Assolist Kruse

Sezon öncesi şampiyonluk adayları arasında, 4 büyükler ve Başakşehir, son yıllarda olduğu gibi kadrolarıyla öne çıkıyordu. 19. haftaya geldiğimizde bu 5 takım da aslında istediği puanlara yaklaşamadı. İçlerinden birinin değil de Sivasspor'un zirveye tırmanması aslında onları rahatlatan bir unsur gibi.
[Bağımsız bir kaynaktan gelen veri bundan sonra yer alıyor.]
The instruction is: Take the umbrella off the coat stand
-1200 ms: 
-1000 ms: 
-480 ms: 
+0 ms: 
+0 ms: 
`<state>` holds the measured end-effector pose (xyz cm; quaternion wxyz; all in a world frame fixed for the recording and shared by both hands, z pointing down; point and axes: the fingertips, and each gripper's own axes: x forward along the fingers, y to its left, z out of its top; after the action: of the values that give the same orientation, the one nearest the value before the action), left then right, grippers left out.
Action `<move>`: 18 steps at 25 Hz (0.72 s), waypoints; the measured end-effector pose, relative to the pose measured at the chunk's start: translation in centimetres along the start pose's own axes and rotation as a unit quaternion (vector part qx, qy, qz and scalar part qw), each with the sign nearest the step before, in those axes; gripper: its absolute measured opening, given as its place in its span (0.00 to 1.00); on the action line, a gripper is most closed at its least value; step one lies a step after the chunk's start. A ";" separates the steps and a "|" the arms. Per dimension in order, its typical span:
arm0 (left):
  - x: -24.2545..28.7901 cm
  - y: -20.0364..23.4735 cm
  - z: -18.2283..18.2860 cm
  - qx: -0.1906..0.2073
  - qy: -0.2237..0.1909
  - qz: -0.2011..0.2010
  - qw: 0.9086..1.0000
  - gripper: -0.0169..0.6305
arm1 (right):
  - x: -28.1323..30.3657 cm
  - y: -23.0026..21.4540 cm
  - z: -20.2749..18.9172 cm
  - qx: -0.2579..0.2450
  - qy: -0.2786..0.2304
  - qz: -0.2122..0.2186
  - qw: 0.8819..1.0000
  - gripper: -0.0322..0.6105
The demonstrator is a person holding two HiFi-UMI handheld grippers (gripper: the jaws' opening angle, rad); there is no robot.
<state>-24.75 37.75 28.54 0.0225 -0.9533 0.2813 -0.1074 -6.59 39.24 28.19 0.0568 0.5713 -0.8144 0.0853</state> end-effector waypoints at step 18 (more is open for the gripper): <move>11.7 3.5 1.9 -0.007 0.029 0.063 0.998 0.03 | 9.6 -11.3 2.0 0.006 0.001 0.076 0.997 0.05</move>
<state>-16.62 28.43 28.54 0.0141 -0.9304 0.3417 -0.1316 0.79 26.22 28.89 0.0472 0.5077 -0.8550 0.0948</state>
Bu beş takım arasında, kötünün iyisi olarak gösterilebilecek iki ekip Fenerbahçe ve Başakşehir karşı karşıya gelecekti ve kazanan için bu maç artık zirveye tırmanma, rüşdünü ispat etme maçı olacaktı. Maç öncesi iki teknik adam da, kazanmaktan önce kaybetmemek adına temkinli hamleler yapmıştı.
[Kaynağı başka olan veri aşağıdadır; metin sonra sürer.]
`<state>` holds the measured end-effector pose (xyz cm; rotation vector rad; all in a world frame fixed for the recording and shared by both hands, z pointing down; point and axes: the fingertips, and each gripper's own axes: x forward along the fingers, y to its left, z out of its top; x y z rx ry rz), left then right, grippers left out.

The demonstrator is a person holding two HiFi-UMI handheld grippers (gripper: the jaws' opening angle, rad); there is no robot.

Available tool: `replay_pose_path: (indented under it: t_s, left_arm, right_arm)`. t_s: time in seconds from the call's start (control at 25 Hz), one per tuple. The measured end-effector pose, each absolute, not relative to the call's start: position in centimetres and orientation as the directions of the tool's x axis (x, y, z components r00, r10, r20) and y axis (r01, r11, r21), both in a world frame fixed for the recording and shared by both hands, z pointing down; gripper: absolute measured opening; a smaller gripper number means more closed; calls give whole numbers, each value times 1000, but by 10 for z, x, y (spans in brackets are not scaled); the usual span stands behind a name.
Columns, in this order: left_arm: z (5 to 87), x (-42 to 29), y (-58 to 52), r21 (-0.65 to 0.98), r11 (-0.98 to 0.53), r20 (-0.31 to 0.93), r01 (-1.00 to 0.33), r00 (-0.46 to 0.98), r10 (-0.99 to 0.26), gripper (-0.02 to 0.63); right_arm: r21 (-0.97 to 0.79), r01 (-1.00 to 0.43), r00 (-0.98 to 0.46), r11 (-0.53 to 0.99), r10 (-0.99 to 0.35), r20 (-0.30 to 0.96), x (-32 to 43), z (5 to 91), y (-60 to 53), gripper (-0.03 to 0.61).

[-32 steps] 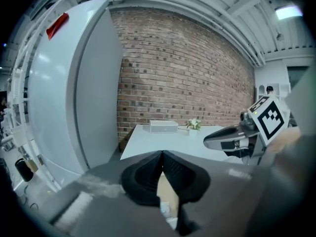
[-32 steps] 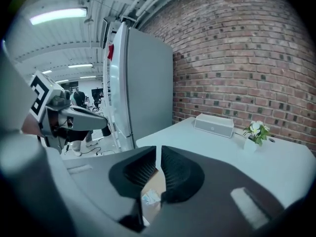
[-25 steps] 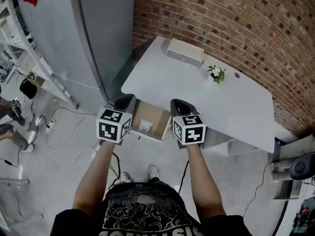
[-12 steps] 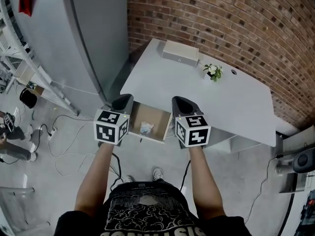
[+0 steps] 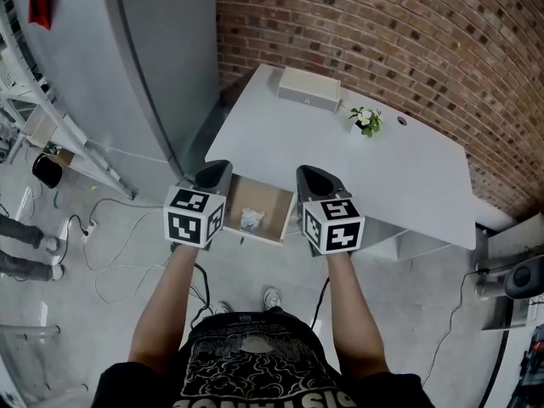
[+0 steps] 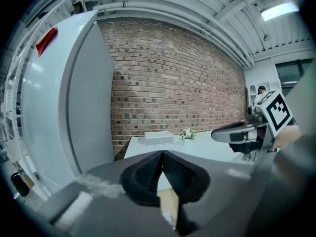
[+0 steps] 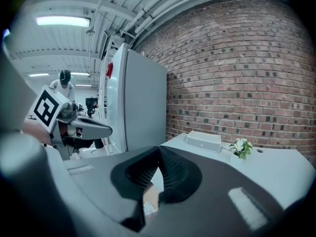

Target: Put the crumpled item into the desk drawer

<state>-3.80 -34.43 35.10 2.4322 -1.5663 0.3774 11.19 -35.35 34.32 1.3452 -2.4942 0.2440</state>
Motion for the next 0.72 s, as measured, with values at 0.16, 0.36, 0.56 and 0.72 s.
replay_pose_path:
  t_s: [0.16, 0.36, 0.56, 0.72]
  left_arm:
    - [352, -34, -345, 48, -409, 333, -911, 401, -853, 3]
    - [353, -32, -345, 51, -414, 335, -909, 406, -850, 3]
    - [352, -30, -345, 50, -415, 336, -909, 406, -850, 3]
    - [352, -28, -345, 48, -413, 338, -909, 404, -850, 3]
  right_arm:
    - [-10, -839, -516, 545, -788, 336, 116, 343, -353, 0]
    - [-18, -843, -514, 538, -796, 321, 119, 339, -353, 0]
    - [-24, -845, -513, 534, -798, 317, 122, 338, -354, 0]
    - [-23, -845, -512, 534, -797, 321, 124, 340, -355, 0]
Okan Buruk son haftalarda kullandığı klasik 4-4-2'den vazgeçmiş ve Mehmet Topal'ı oynatarak daha defansif bir 4-3-3'e dönmüştü. Fenerbahçe'de ise Beşiktaş derbisinde olduğu gibi kaptan Emre kesik yemiş, yerine daha çok koşabilen Tolga Ciğerci tercih edilmişti. Tabi Tolga solda, Ozan merkezdeydi.
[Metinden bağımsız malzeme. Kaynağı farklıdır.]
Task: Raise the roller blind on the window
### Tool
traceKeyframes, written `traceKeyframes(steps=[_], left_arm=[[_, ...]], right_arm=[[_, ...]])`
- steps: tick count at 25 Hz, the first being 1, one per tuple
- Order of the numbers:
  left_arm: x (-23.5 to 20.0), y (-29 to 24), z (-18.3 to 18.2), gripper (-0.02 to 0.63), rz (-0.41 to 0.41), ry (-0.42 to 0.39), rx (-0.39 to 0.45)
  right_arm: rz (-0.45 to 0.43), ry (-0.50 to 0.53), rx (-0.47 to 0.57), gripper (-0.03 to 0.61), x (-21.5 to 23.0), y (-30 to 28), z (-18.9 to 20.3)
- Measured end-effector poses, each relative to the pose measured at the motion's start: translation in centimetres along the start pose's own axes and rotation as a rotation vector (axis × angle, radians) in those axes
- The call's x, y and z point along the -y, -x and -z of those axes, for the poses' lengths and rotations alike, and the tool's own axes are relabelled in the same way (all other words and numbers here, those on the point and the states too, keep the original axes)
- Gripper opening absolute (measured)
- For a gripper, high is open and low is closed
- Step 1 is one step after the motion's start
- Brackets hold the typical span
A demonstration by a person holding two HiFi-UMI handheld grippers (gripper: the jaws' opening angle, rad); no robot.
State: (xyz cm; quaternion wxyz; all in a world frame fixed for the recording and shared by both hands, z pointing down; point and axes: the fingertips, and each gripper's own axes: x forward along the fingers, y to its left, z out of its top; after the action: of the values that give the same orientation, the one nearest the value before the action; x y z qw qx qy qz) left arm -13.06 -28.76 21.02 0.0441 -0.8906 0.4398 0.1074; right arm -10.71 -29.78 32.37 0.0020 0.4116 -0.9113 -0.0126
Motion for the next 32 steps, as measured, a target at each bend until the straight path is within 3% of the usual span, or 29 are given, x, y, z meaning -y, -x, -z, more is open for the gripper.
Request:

Ligimizde iç saha oyunu en dominant takım olan Fenerbahçe bu maça da baskıyla başladı. İlk 20 dakika Başakşehir'i hapsetmeyi bildiler ama Kruse'nin net kafa pozisyonu dışında çok da üretken olamadılar. 20. dakikadan sonra Başakşehir de kontra ataklarla oyuna dahil oldu. Fenerbahçe'de ilk yarıda, final şutlarını sürekli Tolga Ciğerci'nin vurması bir şans veya şanssızlık değildi. Tolga gol sezileri çok güçlü, çok dinamik bir oyuncu olduğu için böyle kritik anlarda topla buluşabiliyorlar. Buna karşın son vuruşları ise zayıf. Özellikle bu maçta, son vuruş konusunda daha da kötü bir Tolga Ciğerci vardı. Tolga o pozisyonlardan birini gol yapabilse maçın kilidi daha önce de açılabilirdi.

Maç öncesi sağ kanattaki Garry ile sol kanattaki Tolga'nın oyun içinde zaman zaman yer değiştirmelerini bekliyordum ancak öyle sanıyorum ki Visca'ya alınan önlem gereği Garry sol kanada geçmedi. Garry'nin hücum tehdidi ne kadar büyükse, bekiyle defansif bağlantısı da o kadar zayıf. Ersun Yanal da Caicara - Visca kanadında oluşan bağı bozmak için Tolga'yı orada tuttu ve bu maçta Caicara hücumda sıfırdı.

Son 30 dakikada sıkışan oyunu açmak için bir çilingir gerekiyordu. İlk yarıda da oldukça etkili olan Max Kruse'nin önceki haftalara göre çok daha güçlü olduğunu gördük ve driplinginin ardından ayakta kalabildiği pozisyonda çok şık bir gol atarak assolist gibi sonda sahneye çıktı, maçı kopardı. Ardından 2. golü de hazırlayan isim oldu. Maç boyu Crivelli'ye nefes aldırmayan Serdar Aziz - Jailson ikilisi de Fenerbahçe adına son derece parlak bir performans ortaya koydular.